3. Нобелевская премия
Много в письмах деловых сообщений относительно переводов на иностранные языки, сведений об эмигрантских газетах, издательствах и т. д., наиболее интересны совместные фильмовые планы Бунина и Алданова. В начале тридцатых годов возобновляется и переписка относительно возможности получения Буниным Нобелевской премии.
Осенью 1926 года впервые опять встречается упоминание о Нобелевской премии (19.09.26): — "...Думаю, что у русских писателей, т. е. у Вас, Мережковского и — увы — у Горького, есть очень серьезные шансы получить Нобелевскую премию. С каждым годом шведам всё труднее бойкотировать русскую литературу. Но это всё-таки лотерея. ..."
После этого нет упоминаний о Нобелевской премии вплоть до зимы 1930 года. Бунин, видимо, просил Алданова написать о нем Томасу Манну. Марк Александрович отвечает (28.12.30): — "...ведь я Вам давно писал и говорил, что у Вас и у Мережковского очень большие шансы на Ноб. Премию. Собственно это становится математической необходимостью, — разве только опять выскочит Горький. Но премию русскому должны дать. Я очень охотно напишу Манну и даже составил было текст письма, но, каюсь, у меня серьезные сомнения. Брат Томаса Манна, Генрих Манн, тоже знаменитый писатель и назывался в числе кандидатов... если у Т. Манна есть свой близкий кандидат, благоразумно ли сообщать о серьезном сопернике?.. Как же быть? По-моему, естественнее всего попытать почву у славистов. Французских славистов всех знает Кульман. Хотите ли Вы, чтобы я с ним поговорил? Слависту независимо от его национальности, естественно предложить кандидатуру русского писателя... И, наконец, думаю (хоть не уверен), что и Милюков сам имеет формальное право предложить кандидата. Не сомневаюсь, что он охотно Вас предложит, если имеет право. Без Вашего одобрения я однако ни одного из этих шагов не сделаю, — это ведь очень ответственно. Напишите мне тотчас, дорогой Иван Алексеевич, что сделать и чего не делать. ..."
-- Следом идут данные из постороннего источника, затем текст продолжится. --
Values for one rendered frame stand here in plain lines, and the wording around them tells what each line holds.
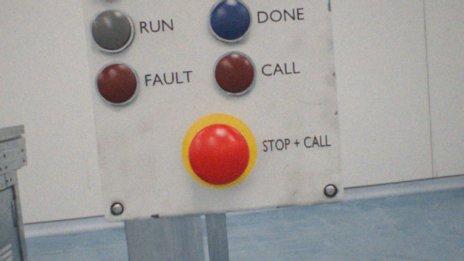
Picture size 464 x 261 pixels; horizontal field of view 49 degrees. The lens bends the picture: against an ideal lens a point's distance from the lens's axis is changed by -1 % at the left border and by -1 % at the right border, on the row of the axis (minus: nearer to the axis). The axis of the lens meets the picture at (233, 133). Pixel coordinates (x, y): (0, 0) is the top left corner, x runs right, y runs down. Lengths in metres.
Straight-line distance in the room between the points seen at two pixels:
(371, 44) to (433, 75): 0.59
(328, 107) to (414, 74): 4.15
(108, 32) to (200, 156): 0.10
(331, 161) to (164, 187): 0.12
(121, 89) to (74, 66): 3.73
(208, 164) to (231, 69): 0.07
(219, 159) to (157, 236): 0.13
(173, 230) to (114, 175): 0.09
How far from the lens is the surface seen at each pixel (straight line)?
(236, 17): 0.35
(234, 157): 0.33
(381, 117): 4.39
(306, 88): 0.36
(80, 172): 4.12
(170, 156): 0.36
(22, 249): 2.00
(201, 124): 0.35
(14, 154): 1.87
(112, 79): 0.36
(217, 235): 1.58
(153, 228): 0.44
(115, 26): 0.36
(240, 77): 0.35
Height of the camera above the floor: 0.98
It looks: 5 degrees down
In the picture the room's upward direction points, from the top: 5 degrees counter-clockwise
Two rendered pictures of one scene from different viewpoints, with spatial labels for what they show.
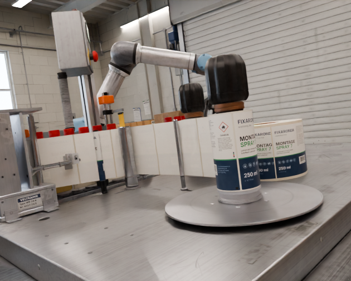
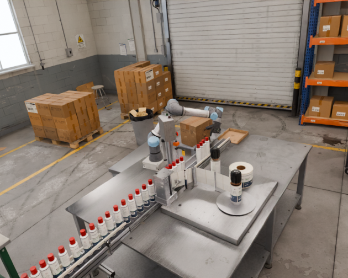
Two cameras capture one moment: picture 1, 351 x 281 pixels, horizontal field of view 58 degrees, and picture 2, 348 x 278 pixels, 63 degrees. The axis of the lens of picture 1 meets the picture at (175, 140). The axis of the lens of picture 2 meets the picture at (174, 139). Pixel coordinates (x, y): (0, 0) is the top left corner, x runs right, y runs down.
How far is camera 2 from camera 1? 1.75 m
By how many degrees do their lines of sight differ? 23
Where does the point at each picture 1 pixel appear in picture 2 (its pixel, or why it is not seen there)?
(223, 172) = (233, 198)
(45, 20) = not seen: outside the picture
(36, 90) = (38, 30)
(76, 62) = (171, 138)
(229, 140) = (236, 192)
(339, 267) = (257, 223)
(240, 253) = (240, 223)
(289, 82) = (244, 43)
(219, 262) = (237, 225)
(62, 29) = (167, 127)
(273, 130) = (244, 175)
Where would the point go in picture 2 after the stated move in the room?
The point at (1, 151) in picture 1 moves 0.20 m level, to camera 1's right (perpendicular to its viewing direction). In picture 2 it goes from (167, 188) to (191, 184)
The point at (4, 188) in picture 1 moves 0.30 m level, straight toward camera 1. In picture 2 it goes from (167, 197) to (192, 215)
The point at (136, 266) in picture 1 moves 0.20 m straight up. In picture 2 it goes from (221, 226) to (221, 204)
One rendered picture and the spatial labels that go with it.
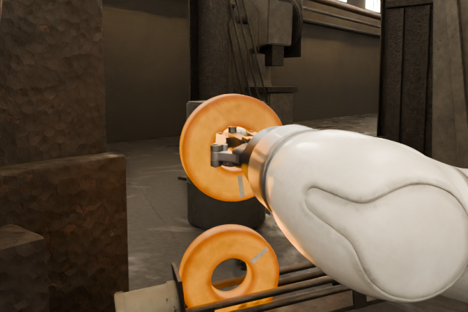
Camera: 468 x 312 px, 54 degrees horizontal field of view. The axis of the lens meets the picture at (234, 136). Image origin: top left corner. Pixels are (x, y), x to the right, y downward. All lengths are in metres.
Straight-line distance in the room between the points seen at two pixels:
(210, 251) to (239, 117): 0.20
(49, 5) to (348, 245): 0.66
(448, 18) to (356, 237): 2.63
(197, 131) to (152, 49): 8.14
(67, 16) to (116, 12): 7.51
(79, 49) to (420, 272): 0.68
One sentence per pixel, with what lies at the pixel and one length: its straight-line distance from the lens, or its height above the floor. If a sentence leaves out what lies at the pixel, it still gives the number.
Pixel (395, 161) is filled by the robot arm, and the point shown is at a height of 0.95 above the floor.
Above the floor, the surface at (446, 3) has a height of 1.45.
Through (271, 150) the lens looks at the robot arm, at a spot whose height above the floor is 0.94.
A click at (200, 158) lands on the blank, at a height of 0.89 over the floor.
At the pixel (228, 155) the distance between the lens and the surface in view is 0.51.
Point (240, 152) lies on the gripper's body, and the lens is 0.49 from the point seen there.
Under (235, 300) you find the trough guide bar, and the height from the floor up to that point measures 0.68.
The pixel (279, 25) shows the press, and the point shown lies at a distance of 8.42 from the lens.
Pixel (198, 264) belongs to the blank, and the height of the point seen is 0.73.
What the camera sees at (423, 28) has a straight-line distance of 4.37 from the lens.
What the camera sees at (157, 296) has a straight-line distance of 0.71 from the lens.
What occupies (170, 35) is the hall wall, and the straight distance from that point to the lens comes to 9.09.
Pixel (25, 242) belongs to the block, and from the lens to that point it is 0.65.
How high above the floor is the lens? 0.99
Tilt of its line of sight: 6 degrees down
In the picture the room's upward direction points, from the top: straight up
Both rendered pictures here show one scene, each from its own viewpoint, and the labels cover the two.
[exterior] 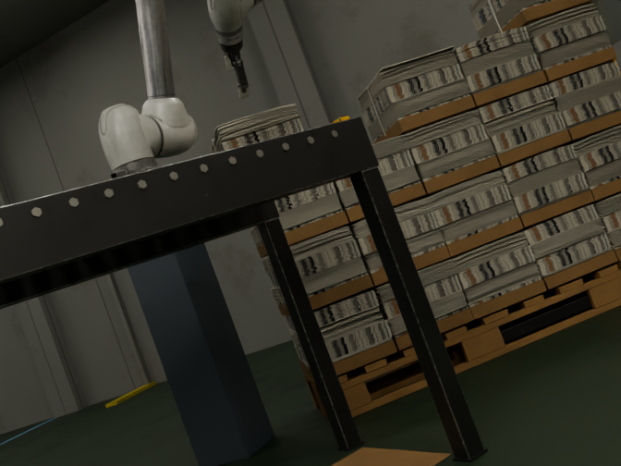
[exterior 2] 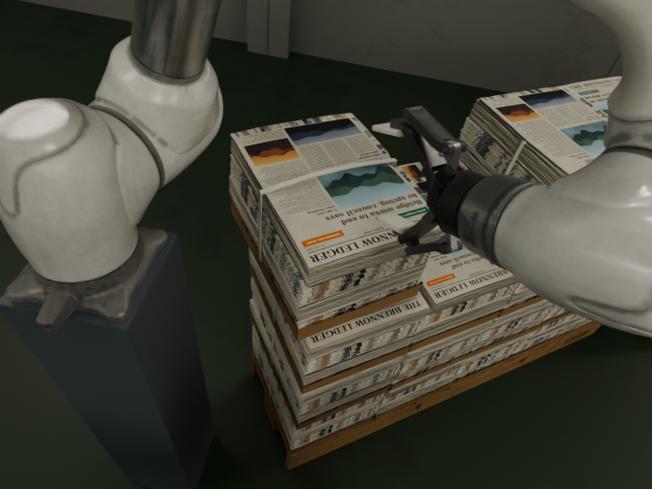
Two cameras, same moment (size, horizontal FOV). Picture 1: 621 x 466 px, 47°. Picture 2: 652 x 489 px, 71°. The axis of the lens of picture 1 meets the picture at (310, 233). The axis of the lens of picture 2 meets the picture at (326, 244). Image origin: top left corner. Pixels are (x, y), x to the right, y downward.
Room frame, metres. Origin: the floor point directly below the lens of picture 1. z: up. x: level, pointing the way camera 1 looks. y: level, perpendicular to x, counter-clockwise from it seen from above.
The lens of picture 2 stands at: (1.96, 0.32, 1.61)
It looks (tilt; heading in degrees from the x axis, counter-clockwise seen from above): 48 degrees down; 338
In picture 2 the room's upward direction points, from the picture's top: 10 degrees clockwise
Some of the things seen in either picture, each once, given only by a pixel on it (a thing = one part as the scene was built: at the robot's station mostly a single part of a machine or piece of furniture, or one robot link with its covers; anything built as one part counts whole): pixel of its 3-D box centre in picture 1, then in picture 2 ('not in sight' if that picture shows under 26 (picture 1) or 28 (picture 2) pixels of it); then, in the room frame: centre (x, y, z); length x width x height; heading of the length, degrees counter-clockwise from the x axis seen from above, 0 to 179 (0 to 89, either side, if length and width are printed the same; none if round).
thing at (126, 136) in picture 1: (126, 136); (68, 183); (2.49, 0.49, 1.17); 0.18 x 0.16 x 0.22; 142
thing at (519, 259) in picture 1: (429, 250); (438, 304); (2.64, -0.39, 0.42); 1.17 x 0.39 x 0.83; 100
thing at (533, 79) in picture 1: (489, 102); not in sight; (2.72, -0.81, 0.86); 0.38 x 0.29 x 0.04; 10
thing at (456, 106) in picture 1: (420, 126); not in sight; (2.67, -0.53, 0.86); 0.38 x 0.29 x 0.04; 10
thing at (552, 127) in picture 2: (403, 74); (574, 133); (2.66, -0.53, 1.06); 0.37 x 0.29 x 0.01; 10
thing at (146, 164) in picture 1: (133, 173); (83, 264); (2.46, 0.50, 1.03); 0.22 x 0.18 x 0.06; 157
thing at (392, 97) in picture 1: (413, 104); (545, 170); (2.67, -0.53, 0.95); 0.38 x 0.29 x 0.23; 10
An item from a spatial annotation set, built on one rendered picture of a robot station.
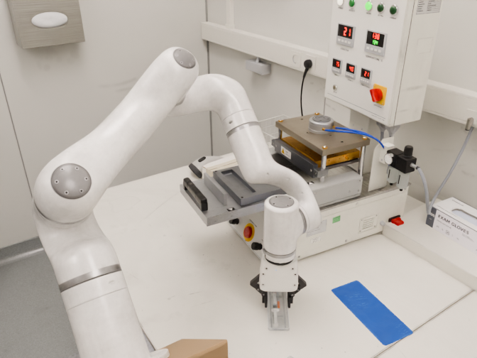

Бунин, видимо, всё же попросил, чтобы Алданов написал Томасу Манну, т. к. в письме от 2 января 1931 Марк Александрович пишет:
"...Сейчас же, получив Ваше письмо, начал работу. 1) Написал Манну... 2) Повидал Б. Мирского, — он обещал сделать всё от него зависящее. Мы перебрали всех славистов... Худо то, что точно никто не знает, кто именно может представлять кандидатов: всякий ли профессор литературы или только университетские, ординарные, определенных кафедр. Кроме того Мирский обещал сделать другое: он хорошо знаком с дочерью Бьернсона, к-ая будто бы имеет огромное влияние в Скандии, литер. кругах... Милюков только что вернулся из Праги, я его еще не видел. ..."
В письме от 10 января 1931 года Алданов сообщает, что получил ответ от Т. Манна, который, видимо, был приложен к письму.